# Stable Diffusion v1.5 converted to LiteRT

This repository contains a LiteRT/TFLite export of the Hugging Face model `stable-diffusion-v1-5/stable-diffusion-v1-5`.

## Base variants

- `fp32/`: reference float export used by `android-gpu` and `ios-coreml`
- `int8/`: mixed bundle with fp32 text encoder fallback, PT2E dynamic int8 UNet, and fp32 VAE fallback

## Deployment profiles

- `android-qnn-npu`: LiteRT Qualcomm AI Engine Direct (QNN) (android, preferred accelerator=NPU)
- `android-gpu`: LiteRT GPU delegate (android, preferred accelerator=GPU)
- `android-cpu`: LiteRT CPU/XNNPACK (android, preferred accelerator=CPU)
- `ios-coreml`: LiteRT Core ML delegate (ios, preferred accelerator=CORE_ML)

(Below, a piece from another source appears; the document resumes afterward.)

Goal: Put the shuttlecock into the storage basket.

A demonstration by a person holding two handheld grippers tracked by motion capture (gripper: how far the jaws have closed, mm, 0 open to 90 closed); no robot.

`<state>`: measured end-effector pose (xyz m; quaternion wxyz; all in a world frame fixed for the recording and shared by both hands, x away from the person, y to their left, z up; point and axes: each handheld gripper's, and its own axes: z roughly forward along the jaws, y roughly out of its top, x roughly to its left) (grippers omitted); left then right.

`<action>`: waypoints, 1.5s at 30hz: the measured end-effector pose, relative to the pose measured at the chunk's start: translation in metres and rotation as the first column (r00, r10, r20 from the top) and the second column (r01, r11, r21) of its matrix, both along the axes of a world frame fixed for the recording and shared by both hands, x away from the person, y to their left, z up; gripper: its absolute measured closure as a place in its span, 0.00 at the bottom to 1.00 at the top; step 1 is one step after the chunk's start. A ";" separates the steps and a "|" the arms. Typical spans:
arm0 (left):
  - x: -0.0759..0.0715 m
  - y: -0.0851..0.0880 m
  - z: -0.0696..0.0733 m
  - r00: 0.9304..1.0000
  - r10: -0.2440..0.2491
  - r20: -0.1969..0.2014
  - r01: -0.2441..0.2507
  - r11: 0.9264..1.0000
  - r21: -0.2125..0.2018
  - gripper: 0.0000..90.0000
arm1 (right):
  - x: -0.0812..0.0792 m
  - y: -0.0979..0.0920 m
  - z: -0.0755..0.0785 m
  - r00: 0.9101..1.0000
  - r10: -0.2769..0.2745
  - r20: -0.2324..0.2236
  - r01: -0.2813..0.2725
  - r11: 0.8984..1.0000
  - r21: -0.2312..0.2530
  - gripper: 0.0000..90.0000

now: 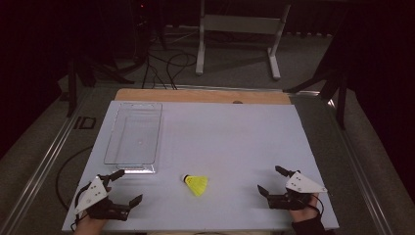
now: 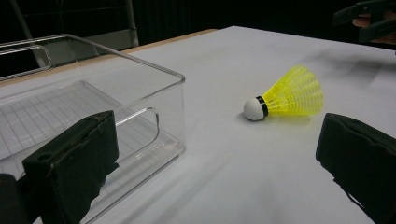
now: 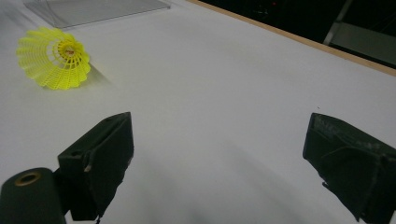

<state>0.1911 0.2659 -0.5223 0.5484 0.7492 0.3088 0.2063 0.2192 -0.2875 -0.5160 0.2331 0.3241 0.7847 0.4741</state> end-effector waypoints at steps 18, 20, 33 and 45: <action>0.005 0.006 0.045 1.000 -0.010 0.014 0.011 0.999 -0.030 0.00 | 0.000 0.002 0.000 1.000 0.011 -0.002 -0.011 1.000 0.008 0.10; 0.006 0.005 0.050 0.999 -0.041 0.015 0.041 0.999 -0.016 0.00 | 0.000 0.002 0.000 1.000 0.015 -0.003 -0.015 1.000 0.009 0.10; 0.014 -0.006 0.075 0.981 -0.195 -0.010 0.195 0.970 0.148 0.00 | -0.001 0.003 0.001 1.000 0.027 -0.004 -0.027 1.000 0.010 0.10; 0.018 -0.016 0.078 0.960 -0.275 -0.055 0.280 0.917 0.283 0.00 | -0.001 0.003 0.001 0.999 0.031 -0.006 -0.031 0.999 0.013 0.10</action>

Profiles are emitted in `conversion_manifest.json` as manifest-level mappings onto the exported base variants. This avoids duplicating large model binaries while still letting each runtime pick backend-specific artifacts.

## Files per exported base variant

- `text_encoder.tflite`
- `unet.tflite`
- `vae_decoder.tflite`

## Shared assets

- `tokenizer/`
- `scheduler/`
- `configs/`
- `configs/text_encoder_runtime_config.json`
- `conversion_manifest.json`

## Notes

- Stable Diffusion v1.5 is a multi-stage pipeline, so this export is split into submodels.
- The notebook first tries to export the text encoder with INT32 token ids for better GPU/Core ML delegate compatibility and records the actual exported input dtype per variant and per deployment profile.
- The fp32 bundle is optional debug output; on CPU runtimes it is skipped by default to avoid kernel deaths during fp32 UNet conversion.
- `android-qnn-npu` is a LiteRT/QNN-oriented deployment profile, not a Qualcomm AOT context binary.
- Both exported base variants are smoke-tested by reloading the serialized LiteRT models and executing inference.
- The preview images in `preview/` are decoder smoke tests, not final text-to-image samples.